Randomized controlled trials (RCTs) have been the cornerstone of clinical evidence; however, their cost, duration, and restrictive eligibility criteria limit power and external validity. Studies using real-world data (RWD), historically considered less reliable for establishing causality, are now recognized to be important for generating real-world evidence (RWE). In parallel, artificial intelligence and machine learning (AI/ML) are being increasingly used throughout the drug development process, providing scalability and flexibility but also presenting challenges in interpretability and rigor that traditional statistics do not face. This Perspective argues that the future of evidence generation will not depend on RCTs versus RWD, or statistics versus AI/ML, but on their principled integration.

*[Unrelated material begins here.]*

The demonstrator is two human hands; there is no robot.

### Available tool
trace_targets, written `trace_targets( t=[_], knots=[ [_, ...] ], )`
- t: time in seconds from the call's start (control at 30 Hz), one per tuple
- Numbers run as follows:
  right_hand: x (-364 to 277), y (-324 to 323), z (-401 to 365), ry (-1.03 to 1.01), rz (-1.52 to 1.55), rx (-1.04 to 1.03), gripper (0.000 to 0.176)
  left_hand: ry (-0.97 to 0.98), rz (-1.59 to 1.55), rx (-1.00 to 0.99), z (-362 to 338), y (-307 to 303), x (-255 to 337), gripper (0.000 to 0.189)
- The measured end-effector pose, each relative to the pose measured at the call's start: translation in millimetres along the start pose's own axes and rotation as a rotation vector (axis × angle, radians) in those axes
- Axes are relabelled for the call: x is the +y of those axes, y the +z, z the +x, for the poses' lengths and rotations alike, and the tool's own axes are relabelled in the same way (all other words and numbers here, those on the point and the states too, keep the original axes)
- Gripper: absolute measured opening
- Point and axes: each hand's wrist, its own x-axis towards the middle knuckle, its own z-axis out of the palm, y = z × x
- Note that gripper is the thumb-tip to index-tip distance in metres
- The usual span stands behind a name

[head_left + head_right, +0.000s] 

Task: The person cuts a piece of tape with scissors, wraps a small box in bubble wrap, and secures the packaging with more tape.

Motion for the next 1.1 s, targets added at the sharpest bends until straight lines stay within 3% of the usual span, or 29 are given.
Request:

To this end, a causal roadmap is needed to clarify inferential goals, make assumptions explicit, and ensure transparency about tradeoffs. We highlight key objectives of integrative evidence synthesis, including transporting RCT results to broader populations, embedding AI-assisted analyses within RCTs, designing hybrid controlled trials, and extending short-term RCTs with long-term RWD. We also outline future directions in privacy-preserving analytics, uncertainty quantification, and small-sample methods. By uniting statistical rigor with AI/ML innovation, integrative approaches can produce robust, transparent, and policy-relevant evidence, making them a key component of modern regulatory science.

Paper Structure

This paper contains 25 sections, 2 figures.

Figures (2)

  • Figure 1: Spectrum of trial designs and emerging methodologies integrating RWD.This figure illustrates the continuum of clinical evidence generation approaches, ranging from traditional RCTs to pragmatic RCTs and observational studies, with progressively increasing reliance on RWD concato2022real. Below, emerging methodological innovations are categorized by their primary function and regulatory readiness: (i) Causal inference techniques that enhance generalizability and subgroup analyses; (ii) Generative AI approaches for data augmentation and scenario simulation; and (iii) Agentic AI tools for adaptive trial planning and modeling patient behavior. Together, these approaches represent a shift toward more adaptive, data-rich, and scalable evidence generation frameworks that bridge randomized and real-world settings.
  • Figure 2: A causal roadmap for integrative evidence synthesis.This figure outlines a structured framework for generating valid causal inferences by integrating RCTs with RWD. The process begins with the definition of the causal estimand (Step 1), followed by specification of the necessary causal assumptions and data (Step 2) to link the estimand to a well-defined statistical parameter. Estimation is then performed using appropriate statistical, artificial intelligence, or machine learning methods (Step 3), and the robustness of results is evaluated through sensitivity analysis (Step 4). The accompanying panels highlight key objectives of evidence synthesis, complementary characteristics of RCT and RWD sources, and the comparative roles of conventional statistical approaches and AI/ML techniques in enhancing causal analysis.